Last week I posted in-depth about how checkpoints work and what exactly goes on (see How do checkpoints work and what gets logged). About a year ago I posted about why the buffer pool on a busy system may seem to have an inordinate amount of dirty tempdb pages in it, and now I want to clarify a bit more why this is the case and how checkpoints work for tempdb. To see the buffer pool contents, see my post Inside the Storage Engine: What's in the buffer pool?.

A checkpoint is only done for tempdb when the tempdb log file reaches 70% full - this is to prevent the tempdb log from growing if at all possible (note that a long-running transaction can still essentially hold the log hostage and prevent it from clearing, just like in a user database).

If you read the first post I reference above, you'll see that when a checkpoint occurs for a user database, all dirty pages for that database are flushed to disk (as well as other operations). This does not happen for tempdb. Tempdb is not recovered in the event of a crash, and so there is no need to force dirty tempdb pages to disk, except in the case where the lazywriter process (part of the buffer pool) has to make space for pages from other databases.
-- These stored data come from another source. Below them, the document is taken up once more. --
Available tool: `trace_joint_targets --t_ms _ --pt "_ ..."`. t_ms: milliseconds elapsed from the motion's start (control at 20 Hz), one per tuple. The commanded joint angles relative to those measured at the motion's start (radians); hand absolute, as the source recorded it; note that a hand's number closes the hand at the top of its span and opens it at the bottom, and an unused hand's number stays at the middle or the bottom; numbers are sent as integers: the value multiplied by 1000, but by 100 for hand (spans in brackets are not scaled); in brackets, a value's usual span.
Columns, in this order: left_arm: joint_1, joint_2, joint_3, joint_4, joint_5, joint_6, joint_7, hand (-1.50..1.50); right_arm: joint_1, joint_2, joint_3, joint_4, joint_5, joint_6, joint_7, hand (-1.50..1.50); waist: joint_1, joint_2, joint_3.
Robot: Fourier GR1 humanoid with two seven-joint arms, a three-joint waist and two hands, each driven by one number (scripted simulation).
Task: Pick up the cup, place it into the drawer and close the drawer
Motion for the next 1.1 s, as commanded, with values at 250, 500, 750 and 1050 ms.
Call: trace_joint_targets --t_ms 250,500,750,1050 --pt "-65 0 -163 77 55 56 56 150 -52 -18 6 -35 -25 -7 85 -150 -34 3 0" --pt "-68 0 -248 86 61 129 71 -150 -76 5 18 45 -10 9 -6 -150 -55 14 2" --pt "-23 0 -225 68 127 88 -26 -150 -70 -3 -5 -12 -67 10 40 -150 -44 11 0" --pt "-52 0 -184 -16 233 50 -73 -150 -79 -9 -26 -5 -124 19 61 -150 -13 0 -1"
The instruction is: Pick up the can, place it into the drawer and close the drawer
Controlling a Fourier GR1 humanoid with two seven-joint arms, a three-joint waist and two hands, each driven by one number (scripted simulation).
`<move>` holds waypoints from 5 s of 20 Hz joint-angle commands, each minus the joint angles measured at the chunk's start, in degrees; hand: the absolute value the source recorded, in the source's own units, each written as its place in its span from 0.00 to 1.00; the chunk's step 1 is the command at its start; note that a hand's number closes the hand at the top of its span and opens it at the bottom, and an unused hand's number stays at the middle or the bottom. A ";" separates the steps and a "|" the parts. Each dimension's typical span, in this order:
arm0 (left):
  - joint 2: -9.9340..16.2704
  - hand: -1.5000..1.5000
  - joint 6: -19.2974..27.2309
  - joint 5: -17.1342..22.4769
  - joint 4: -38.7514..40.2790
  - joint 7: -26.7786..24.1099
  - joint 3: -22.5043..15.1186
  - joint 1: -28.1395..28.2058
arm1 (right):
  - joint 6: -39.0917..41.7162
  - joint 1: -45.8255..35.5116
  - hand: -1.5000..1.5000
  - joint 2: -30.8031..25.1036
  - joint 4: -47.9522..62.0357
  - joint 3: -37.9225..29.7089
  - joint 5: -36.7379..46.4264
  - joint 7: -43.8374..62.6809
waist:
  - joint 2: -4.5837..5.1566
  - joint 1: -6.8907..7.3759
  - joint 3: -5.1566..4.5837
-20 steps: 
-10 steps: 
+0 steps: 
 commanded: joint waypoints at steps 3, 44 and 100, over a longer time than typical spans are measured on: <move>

The other operation that occurs during a checkpoint of databases in the SIMPLE recovery model is that the VLFs in the log are examined to see if they can be made inactive (see TechNet Magazine: feature article on understanding logging and recovery and Inside the Storage Engine: More on the circular nature of the log). This process allows the log to wrap-around and overwrite itself without having to grow - and this process *IS* required by tempdb, for proper management of it's log size.

This is all that happens for a checkpoint of tempdb - no data pages are flushed to disk.

There's been a recent flurry of confusion and misconceptions about trace flag 1118 in SQL Server 2008. This trace flag switches allocations in tempdb from single-page at a time for the first 8 pages, to immediately allocate an extent (8 pages). It's used to help alleviate allocation bitmap contention in tempdb under a heavy load of small temp table creation and deletion.

There are multiple points of confusion, which I'll address in turn. Then I'll prove that the trace flag still works in SQL Server 2008.

1) Why is the trace flag usually required in 2000? In SQL 2000, whenever a temp table is created in tempdb and a row inserted, an IAM page must be allocated and a single data page must be allocated. These two pages are both 'single-page' allocations, from a mixed extent (see Inside The Storage Engine: Anatomy of an extent for more info). This means that an SGAM allocation bitmap page must be accessed, and a PFS page must be accessed (see Inside The Storage Engine: GAM, SGAM, PFS and other allocation maps for more info).

With lots of very small temp tables being created, this means the very first SGAM page and the very first PFS page in the data file are accessed/changed by all the threads, leading to latch contention problems on these two pages. When the temp tables are deleted again, the various pages are deallocated, which again needs to access and change the PFS page, and potentially the SGAM page.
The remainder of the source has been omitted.